On a serious note, does anybody have any data on the relative prevalence over time of post-college-age men and women still living at home? ONN is obviously poking fun at what has become a cultural stereotype: slacker twenties guy living in his parents’ basement. But has the number of such guys really grown over the last thirty years compared to the number of girls?
That said, this is one double standard I kind of get. I don’t have any sons, but if I did, I’m pretty sure my baseline expectation of them would be that, post-college, they should be making their way in the world. But my daughters? In theory, they can stay until they get married.

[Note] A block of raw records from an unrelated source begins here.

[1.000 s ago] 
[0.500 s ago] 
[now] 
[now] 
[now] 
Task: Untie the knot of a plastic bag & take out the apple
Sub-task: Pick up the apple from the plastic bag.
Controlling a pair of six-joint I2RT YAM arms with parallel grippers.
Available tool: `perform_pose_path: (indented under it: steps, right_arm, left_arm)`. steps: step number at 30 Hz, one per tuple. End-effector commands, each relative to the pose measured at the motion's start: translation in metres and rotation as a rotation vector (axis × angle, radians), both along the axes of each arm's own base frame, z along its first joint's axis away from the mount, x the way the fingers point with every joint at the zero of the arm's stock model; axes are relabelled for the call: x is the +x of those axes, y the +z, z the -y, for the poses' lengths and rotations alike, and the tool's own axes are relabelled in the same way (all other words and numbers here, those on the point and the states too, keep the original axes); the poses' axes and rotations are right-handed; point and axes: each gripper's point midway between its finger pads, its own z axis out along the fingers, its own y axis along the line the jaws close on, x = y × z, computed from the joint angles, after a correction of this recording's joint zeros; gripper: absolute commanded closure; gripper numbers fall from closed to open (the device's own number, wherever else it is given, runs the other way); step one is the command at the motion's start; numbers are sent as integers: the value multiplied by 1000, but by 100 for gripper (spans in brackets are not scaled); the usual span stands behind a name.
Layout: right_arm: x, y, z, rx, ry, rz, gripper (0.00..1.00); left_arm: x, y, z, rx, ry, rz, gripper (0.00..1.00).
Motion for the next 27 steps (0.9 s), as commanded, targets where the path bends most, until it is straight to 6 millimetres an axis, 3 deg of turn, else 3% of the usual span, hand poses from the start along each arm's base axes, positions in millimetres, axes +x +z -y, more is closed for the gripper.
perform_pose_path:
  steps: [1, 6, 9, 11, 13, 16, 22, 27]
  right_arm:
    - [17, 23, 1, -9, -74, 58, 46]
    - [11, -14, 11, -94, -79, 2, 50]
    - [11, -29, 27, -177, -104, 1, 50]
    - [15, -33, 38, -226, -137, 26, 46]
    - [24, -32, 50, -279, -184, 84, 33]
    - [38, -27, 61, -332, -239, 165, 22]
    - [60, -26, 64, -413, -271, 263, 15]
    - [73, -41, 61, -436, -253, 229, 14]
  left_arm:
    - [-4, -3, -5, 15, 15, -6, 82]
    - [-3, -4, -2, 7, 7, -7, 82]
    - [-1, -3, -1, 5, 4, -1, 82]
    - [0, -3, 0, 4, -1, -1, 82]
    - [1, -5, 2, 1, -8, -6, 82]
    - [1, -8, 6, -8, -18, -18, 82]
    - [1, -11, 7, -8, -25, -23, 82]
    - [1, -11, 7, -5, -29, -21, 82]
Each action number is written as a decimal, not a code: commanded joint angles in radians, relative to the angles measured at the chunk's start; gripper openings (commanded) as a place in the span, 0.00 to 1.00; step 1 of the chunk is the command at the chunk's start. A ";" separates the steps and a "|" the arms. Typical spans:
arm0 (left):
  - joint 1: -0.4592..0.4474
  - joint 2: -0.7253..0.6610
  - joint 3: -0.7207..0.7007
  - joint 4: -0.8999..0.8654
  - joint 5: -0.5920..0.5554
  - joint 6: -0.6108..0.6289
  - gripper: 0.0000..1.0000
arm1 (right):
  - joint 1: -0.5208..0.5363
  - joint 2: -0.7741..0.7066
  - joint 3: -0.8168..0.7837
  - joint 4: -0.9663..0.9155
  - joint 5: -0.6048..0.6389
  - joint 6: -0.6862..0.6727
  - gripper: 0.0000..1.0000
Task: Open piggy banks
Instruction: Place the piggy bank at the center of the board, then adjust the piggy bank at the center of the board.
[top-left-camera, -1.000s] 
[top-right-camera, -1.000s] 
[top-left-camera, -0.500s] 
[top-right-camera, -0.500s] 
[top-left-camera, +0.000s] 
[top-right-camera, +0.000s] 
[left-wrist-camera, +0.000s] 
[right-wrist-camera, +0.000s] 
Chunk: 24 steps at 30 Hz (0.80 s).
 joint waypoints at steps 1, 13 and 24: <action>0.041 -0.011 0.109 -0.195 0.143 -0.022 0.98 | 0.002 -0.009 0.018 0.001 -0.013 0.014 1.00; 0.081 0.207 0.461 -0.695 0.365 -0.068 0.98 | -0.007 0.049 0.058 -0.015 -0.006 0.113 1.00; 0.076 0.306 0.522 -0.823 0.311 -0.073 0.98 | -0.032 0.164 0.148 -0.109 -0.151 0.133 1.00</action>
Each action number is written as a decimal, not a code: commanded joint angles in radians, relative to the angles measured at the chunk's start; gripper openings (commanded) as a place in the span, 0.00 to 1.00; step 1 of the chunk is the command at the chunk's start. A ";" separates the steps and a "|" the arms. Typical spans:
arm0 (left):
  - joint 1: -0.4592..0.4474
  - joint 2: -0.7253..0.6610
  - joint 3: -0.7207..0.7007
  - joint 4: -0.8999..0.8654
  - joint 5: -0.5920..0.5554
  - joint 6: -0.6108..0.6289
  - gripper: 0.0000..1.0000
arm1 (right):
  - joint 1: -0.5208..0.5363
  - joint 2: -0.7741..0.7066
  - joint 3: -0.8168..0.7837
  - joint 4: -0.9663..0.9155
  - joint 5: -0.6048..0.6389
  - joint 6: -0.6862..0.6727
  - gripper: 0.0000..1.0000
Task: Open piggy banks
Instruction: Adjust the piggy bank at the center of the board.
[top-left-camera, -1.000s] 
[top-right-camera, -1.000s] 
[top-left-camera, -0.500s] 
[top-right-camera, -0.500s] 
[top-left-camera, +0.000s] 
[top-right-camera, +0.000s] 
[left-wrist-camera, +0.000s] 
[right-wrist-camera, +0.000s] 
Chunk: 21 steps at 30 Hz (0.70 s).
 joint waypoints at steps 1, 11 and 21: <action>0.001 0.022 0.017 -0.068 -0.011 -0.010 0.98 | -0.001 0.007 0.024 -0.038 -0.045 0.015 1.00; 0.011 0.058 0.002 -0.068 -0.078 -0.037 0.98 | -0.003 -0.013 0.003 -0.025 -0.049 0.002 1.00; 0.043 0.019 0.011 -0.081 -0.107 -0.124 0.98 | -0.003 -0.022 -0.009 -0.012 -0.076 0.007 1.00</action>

In theory. In practice, I can see all sorts of obstacles that would need to be overcome. First, domestic responsibilities. Mom and Dad really don’t want to be cleaning up after you when you’re 23. In fact, we don’t really want to be nagging you to clean up after yourself either. So be prepared to do your share of cooking, cleaning, laundry, etc., and still keep your room looking presentable.
Second . . . what are your long-term plans, exactly? Waiting to get married isn’t a bad plan, but are you making good use of your time? I recall spending a week at a friend’s house while I was house-hunting in a new city. He had two daughters, the younger of which was still living at home. She might have still been college aged, but she wasn’t attending. She had a part-time job doing something or other that left her with lots of free time. But what bothered me was that she would stay up watching television most of the night. The picture she presented was: slacker. I thought to myself then that I would have a hard time watching my daughter spend her time like this.
On the other hand, I knew (of) another young lady that forewent college and career in favor of staying home until she got married. (Full disclosure: it was the younger sister of the woman I blogged about here, although the video I referenced has since been taken down.) But she had the reputation of being unusually productive doing volunteer work in her church and community. And she did, in fact, get married fairly young.